* Activity
What you return should be each line of the data containing the string "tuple".

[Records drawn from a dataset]
== Segment start ==
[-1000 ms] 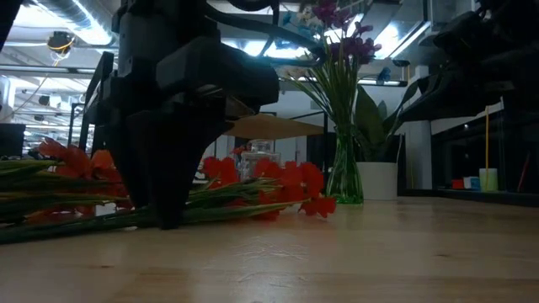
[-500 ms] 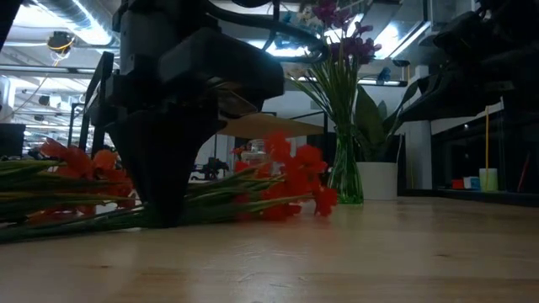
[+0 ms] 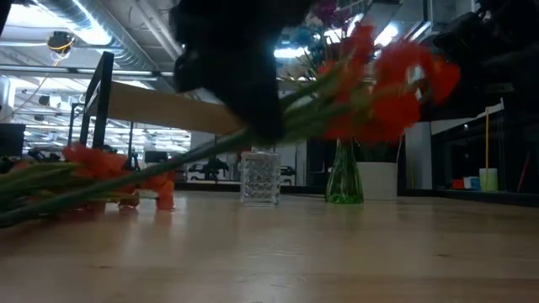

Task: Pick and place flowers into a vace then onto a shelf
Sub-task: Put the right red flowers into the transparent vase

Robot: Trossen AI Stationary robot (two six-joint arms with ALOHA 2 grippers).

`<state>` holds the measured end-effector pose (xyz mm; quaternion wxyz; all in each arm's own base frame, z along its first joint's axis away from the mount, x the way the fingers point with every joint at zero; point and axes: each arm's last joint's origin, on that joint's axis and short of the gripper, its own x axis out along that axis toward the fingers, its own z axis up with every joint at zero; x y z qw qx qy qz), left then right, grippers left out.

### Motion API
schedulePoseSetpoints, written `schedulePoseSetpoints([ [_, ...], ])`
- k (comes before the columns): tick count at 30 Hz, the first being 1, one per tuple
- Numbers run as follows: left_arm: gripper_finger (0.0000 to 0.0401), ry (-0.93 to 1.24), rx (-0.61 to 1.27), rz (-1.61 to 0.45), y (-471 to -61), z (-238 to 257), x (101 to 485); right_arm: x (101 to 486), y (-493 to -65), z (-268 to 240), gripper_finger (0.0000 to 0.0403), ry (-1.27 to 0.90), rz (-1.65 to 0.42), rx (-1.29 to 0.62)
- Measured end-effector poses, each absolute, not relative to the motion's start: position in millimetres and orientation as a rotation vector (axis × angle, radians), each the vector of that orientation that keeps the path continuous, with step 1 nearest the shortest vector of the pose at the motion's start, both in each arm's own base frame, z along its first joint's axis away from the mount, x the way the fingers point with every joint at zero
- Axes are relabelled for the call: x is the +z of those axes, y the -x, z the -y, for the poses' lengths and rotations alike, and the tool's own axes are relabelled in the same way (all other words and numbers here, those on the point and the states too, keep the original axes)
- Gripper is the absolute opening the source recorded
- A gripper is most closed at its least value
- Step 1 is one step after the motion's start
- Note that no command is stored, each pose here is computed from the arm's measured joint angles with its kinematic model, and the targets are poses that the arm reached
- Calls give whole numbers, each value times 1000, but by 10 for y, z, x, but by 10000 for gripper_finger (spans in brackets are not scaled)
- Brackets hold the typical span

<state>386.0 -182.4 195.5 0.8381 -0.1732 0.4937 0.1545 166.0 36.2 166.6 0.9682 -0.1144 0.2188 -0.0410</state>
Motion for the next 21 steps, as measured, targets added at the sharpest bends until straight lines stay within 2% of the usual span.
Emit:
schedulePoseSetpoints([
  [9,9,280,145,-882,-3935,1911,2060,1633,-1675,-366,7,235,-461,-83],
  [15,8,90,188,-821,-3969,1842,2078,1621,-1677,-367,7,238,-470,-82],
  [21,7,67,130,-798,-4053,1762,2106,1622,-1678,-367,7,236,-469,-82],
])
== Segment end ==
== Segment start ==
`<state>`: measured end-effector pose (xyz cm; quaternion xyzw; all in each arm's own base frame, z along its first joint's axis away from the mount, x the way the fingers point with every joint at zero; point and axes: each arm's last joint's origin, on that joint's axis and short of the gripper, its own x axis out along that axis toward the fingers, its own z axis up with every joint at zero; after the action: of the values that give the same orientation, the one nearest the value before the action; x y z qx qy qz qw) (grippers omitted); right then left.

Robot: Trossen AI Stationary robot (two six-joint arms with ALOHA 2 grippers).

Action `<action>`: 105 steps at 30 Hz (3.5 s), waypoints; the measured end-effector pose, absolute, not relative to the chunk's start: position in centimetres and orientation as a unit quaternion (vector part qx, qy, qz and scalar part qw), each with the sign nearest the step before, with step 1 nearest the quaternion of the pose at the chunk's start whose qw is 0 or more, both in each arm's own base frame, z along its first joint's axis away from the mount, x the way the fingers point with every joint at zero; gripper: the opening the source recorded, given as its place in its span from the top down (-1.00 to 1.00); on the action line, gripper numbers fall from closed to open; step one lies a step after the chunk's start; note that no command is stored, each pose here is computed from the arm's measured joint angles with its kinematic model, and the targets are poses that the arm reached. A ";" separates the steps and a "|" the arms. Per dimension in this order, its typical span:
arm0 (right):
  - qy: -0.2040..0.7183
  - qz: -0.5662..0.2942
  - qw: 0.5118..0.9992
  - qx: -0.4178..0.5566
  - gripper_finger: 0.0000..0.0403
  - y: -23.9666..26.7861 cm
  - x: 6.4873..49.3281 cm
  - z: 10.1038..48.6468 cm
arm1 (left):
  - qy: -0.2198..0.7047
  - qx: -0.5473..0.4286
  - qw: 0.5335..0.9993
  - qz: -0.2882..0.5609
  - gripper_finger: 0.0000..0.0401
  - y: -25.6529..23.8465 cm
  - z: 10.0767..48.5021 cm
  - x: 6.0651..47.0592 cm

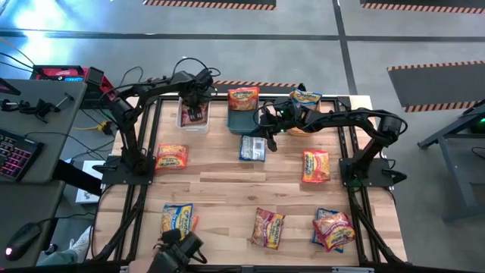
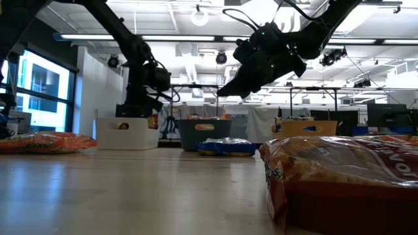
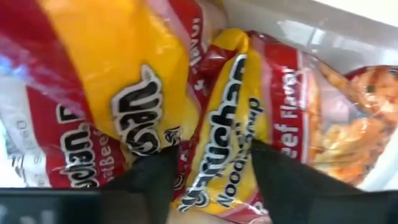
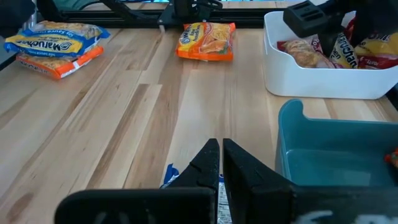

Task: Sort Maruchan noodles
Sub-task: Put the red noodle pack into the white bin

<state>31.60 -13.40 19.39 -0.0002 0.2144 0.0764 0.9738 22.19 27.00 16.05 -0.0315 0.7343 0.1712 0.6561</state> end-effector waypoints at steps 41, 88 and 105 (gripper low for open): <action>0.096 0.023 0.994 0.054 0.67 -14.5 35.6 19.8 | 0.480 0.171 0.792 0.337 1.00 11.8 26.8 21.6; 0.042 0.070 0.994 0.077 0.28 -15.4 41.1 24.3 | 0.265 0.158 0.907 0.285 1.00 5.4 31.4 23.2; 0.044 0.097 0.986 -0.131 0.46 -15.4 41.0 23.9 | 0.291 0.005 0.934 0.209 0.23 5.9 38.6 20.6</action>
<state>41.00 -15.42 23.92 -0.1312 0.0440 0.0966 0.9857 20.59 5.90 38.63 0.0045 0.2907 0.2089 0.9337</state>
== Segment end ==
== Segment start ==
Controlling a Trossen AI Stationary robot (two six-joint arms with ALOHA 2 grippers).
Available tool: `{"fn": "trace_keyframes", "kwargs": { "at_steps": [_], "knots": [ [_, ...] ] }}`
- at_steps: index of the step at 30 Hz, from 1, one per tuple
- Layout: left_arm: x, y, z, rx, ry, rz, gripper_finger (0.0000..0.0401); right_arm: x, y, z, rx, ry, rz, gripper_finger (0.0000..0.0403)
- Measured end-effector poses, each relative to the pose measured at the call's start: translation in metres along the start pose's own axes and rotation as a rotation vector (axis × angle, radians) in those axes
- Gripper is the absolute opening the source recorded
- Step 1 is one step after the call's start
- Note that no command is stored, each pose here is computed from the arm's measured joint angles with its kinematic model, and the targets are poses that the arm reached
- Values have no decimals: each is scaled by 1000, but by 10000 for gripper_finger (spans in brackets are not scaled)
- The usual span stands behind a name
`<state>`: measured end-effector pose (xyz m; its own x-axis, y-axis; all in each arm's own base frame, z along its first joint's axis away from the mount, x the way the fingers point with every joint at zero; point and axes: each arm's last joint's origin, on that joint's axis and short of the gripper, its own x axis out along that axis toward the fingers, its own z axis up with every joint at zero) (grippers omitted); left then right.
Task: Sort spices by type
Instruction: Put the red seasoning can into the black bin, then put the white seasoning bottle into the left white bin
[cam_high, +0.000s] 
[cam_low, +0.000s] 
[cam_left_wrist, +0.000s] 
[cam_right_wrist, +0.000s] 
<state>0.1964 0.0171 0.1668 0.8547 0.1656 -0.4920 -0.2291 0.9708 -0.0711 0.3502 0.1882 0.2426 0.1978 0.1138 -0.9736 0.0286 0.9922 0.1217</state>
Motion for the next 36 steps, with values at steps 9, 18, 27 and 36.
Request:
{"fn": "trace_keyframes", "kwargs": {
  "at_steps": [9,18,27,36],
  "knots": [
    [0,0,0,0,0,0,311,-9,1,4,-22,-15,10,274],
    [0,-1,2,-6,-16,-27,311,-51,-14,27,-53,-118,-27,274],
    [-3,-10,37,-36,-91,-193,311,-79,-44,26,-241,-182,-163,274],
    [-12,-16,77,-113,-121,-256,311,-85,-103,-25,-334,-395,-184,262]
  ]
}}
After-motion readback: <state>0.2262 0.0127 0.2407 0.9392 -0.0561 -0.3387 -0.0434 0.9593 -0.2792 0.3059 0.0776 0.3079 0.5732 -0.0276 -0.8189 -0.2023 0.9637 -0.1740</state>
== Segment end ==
* Finished task
- k (comes before the columns): tick count at 30 Hz, the first being 1, one per tuple
- at_steps: index of the step at 30 Hz, from 1, one per tuple

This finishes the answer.